With a footprint spanning from Texas to Alabama, the Southwestern Athletic Conference (SWAC) is one of the nation’s most storied HBCU (Historically Black Colleges and Universities) conferences, according to a statement. It’s newly-launched esports and gaming platform is bringing it to the digital age with help from the XR Sports Group.
The Frisco-based organization helps legacy sports properties through digital transformations—especially within the gaming and esports space.
SWAC, which has been around since 1920, launched its conference-wide gaming and esports platform in September 2020. Through the platform, SWAC hopes to educate and engage students through a medium that’s especially familiar to them.
“Gaming & Esports will continue to be an increasing part of our students’ lives, whether as the new medium of connection or a source of STEM related career paths,” Dr. Charles McClelland, SWAC Commissioner, said in a statement.
With the ongoing pandemic forcing many offices and schools to go virtual, the need for traditional entertainment to focus on digital transformation has been accelerated, according to XR Sports Group.
SWAC’s gaming and esports platform aligns with this transformation by creating a community in which the conference’s 10 schools can host student intramural gaming competitions and potentially varsity-level esports events, according to a statement.

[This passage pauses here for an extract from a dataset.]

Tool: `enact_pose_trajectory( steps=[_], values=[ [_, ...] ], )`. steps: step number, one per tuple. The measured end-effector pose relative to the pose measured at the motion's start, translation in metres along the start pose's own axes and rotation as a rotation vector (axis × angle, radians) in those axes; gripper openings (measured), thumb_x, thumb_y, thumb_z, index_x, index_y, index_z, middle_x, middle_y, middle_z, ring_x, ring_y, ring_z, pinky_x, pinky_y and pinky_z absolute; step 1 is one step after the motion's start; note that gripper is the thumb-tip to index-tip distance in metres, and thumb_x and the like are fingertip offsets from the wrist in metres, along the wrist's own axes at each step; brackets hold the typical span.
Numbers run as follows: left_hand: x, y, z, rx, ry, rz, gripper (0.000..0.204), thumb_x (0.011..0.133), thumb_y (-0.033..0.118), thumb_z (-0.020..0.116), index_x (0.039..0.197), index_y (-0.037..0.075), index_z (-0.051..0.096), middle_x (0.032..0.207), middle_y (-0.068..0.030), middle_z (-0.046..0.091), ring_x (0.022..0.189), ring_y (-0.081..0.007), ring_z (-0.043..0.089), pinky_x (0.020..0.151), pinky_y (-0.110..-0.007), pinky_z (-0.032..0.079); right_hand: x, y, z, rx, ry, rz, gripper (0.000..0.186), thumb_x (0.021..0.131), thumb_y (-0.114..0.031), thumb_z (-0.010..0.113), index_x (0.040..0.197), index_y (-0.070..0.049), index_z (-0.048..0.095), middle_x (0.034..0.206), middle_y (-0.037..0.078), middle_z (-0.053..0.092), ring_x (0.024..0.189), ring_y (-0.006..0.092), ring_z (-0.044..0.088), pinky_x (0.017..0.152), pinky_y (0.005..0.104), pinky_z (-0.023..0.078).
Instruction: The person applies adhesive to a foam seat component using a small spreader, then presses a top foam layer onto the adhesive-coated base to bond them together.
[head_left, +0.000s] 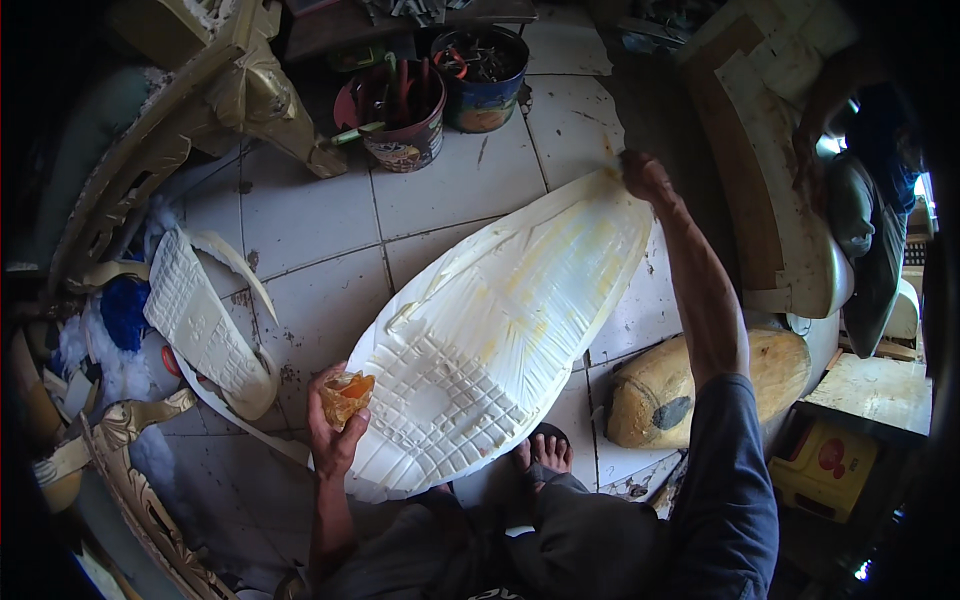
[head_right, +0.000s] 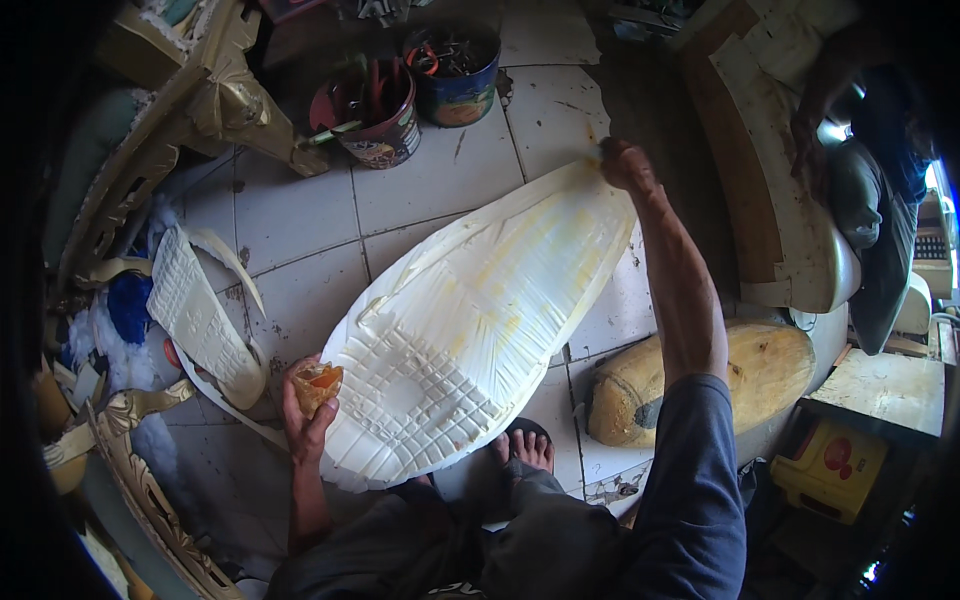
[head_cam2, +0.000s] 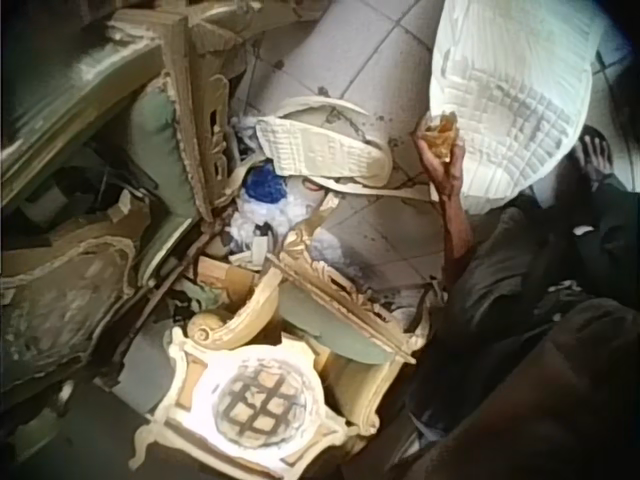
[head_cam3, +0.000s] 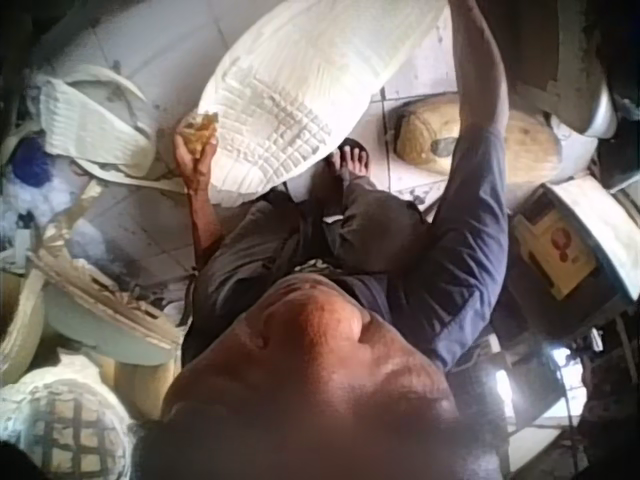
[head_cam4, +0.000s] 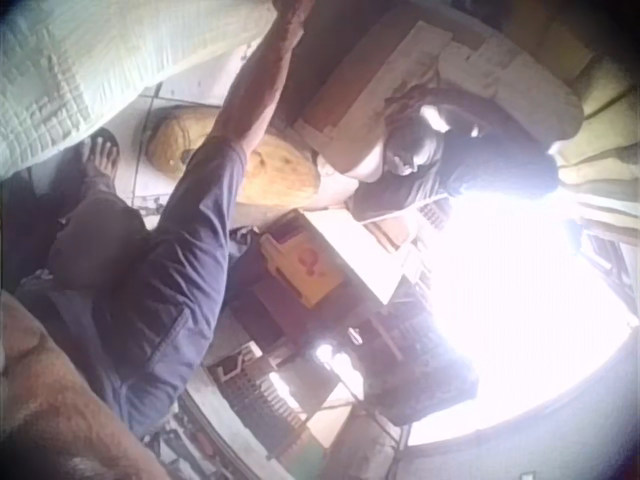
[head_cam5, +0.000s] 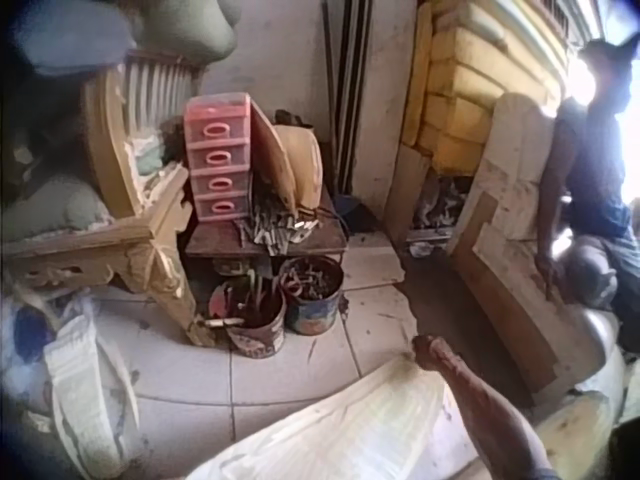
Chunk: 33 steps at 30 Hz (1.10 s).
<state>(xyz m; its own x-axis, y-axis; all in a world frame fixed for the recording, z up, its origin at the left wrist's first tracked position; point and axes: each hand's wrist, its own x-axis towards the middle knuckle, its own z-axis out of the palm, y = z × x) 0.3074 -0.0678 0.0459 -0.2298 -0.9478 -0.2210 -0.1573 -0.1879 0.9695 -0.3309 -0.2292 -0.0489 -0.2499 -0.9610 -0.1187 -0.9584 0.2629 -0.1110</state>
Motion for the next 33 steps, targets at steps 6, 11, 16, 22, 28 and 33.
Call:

The initiative is set to have incremental value for SWAC, with the potential to attract an expanded pool of future students and create digitally-focused revenue streams.
Additionally, SWAC is launching an esports curriculum in all of its member schools, complete with a comprehensive look at the industry and the potential careers it offers.

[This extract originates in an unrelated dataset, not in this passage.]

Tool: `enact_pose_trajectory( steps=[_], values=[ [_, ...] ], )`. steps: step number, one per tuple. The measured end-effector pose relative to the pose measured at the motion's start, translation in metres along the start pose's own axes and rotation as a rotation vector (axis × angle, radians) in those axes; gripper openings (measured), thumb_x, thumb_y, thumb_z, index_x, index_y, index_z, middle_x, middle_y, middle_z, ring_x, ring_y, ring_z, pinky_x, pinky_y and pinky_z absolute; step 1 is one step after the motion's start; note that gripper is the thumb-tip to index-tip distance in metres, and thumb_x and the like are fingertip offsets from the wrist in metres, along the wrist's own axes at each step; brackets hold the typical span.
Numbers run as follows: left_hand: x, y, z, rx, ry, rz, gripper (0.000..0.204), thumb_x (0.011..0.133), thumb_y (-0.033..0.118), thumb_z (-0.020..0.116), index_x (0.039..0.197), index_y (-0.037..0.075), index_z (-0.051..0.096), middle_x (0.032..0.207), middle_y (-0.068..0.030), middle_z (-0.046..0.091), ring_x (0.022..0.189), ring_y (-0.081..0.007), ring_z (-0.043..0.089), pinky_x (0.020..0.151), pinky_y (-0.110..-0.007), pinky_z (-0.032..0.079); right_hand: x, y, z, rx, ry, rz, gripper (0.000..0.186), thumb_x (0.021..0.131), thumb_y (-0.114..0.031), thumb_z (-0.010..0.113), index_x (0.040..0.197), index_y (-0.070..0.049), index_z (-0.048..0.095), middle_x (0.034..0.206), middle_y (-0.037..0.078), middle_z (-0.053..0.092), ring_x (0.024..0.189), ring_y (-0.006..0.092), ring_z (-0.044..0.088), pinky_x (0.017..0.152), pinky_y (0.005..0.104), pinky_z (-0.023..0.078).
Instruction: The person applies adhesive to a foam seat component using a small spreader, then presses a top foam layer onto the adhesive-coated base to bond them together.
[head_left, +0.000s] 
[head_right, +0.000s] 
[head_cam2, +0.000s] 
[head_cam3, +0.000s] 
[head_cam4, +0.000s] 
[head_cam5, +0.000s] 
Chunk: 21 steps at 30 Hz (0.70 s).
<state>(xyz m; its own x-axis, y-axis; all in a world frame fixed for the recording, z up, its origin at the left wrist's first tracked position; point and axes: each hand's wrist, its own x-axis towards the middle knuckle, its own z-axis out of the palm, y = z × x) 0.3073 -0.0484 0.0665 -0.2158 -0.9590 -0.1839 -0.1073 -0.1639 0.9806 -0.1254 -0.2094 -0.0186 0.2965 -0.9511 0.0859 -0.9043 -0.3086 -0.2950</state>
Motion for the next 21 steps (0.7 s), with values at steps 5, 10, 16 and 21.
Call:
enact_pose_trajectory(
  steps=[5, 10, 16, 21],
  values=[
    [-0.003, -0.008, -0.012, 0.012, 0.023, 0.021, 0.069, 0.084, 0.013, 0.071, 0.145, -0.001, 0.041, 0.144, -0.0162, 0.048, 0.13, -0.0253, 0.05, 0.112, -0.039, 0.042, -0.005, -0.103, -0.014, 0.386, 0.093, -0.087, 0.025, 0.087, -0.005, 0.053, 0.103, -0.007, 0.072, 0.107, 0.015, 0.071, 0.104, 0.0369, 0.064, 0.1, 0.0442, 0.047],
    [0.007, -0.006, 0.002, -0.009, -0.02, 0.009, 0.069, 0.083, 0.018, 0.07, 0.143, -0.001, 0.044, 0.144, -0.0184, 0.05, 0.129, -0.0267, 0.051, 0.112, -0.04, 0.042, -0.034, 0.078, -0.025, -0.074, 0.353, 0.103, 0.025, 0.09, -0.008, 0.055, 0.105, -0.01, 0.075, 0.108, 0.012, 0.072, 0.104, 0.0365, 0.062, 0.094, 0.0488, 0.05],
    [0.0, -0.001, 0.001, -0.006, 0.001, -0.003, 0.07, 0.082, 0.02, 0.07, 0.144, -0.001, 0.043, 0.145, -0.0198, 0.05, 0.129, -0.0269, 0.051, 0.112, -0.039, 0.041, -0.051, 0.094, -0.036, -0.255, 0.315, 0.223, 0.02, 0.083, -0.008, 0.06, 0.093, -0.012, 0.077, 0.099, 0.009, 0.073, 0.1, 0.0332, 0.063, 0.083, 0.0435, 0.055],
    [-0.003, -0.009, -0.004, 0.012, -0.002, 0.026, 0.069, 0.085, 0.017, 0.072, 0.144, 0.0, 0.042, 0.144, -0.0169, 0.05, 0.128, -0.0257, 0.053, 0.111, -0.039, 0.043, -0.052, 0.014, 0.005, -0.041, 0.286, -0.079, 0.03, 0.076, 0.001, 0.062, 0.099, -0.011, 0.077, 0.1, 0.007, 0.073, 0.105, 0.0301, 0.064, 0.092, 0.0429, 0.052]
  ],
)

“The next generation of SWAC students will have the ability to explore a host of new career opportunities and enhance their collegiate experiences by engaging with the SWAC’s gaming focused digital entertainment community,” Kedreon Cole, CEO of XR Sports Group, said in a statement.
Since October 2020, students from SWAC member schools have been competing through the new platform.
Esports in North Texas
The launch of SWAC’s esports initiative comes at a time when Dallas-Fort Worth is building its own esports presence in the professional and public school spaces.
Two of DFW’s major professional esports organizations are owned by traditional sports organization owners Jerry Jones and Mark Cuban. Companies like Pizza Hut, GameStop, MillerCoors and the U.S. Army have also formed partnerships within the industry.
In the public school realm, Generation Esports (GenE), which the Fort-Worth Star Telegram calls the largest and longest-running competitive gaming organization for high school students in the nation, announced a partnership with the University Interscholastic League (UIL) in July 2020 as its exclusive sponsor.
The UIL has even considered making competitive gaming a UIL-sanctioned activity, but for now, GenE plans to launch its High School Esports League and Middle School Esports League to more than 3,000 Texas schools.